Si cominciò dunque a utilizzare la forchetta perché usare le dita delle mani era considerato da "cannibali", come un anonimo redattore scrisse nel 1589 nel suo libro The Habits of Good Society dove definì incivile  usare le mani a tavola. Fu questa un’inversione di tendenza in linea con le nuove regole della courtoisie, secondo le quali era veramente sgradevole mostrarsi in società con le mani sporche e unte di sughi, condizione che fino ad un secolo prima non avrebbe destato alcun commento.

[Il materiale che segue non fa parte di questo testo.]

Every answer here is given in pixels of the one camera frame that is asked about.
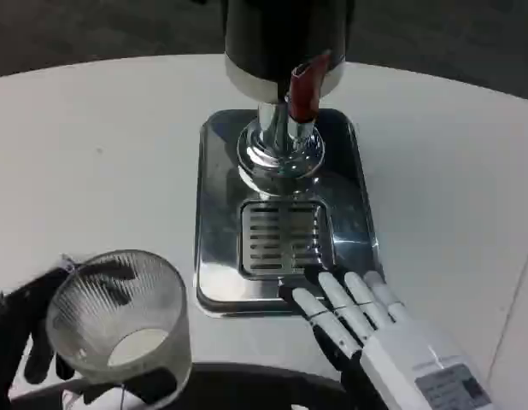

Nei primi tempi la manutenzione delle posate, poneva dei problemi giacché si trattava di eliminare la ruggine dalle lame dei coltelli e dai rebbi delle forchette che in seguito a queste continue operazioni di sfregamento, di affilatura, di lucidatura, si consumavano ben presto e dovevano essere sostituiti. L'invenzione dell'acciaio inossidabile, nel 1914, produsse un radicale cambiamento della situazione poiché permise di realizzare lama e manico in un solo pezzo eliminando in tal modo la necessità di fabbricare separatamente i manici che, per tanti secoli, erano stati concepiti come pezzi ornamentali indipendenti.

A Firenze erano sicuramente in uso nella famiglia Pucci, come testimonia il dipinto di Sandro Botticelli sulle nozze di Nastagio degli Onesti, commissionato come regalo di nozze da Lorenzo il Magnifico nel 1483. Dalla corte medicea l'uso della forchetta fu diffuso in Francia da Caterina de' Medici.

La sua difficile diffusione in Occidente passò anche nella corte di Carlo V, il quale ne aveva addirittura una piccola collezione, e poi a Parigi dove rientrava fra le curiosità locali di una locanda, il tour D'argent, ambiente dove Enrico III di Valois (1551-1589), figlio di Caterina de' Medici, adoperò la forchetta per la prima volta.

L'uso della forchetta rimaneva però visto in malo modo: era considerata segno di eccessiva stravaganza, a tal punto che persino il Re Sole preferiva usare le dita alla forchetta e si convinse ad usarla soltanto quando la sua corte fu trasferita a Versailles nel 1684.

La forchetta incontrò difficoltà non solo in Francia ma anche negli altri Paesi e soprattutto nella Chiesa: le superstizioni religiose opposero la più strenua resistenza all'avanzare del progresso e della forchetta. Fu solo nel 1700 che le autorità ecclesiastiche ripresero in esame la dibattuta questione dell’infernale strumento il cui uso era ancora interdetto fra le mura dei conventi.

Soltanto dopo la metà del Settecento la forchetta iniziò a diventare quell'essenziale strumento che oggi conosciamo[senza fonte]. La forchetta venne introdotta nell'Italia meridionale probabilmente nel decennio francese, tanto che in Calabria si chiama broccia (dal francese broche, spiedo).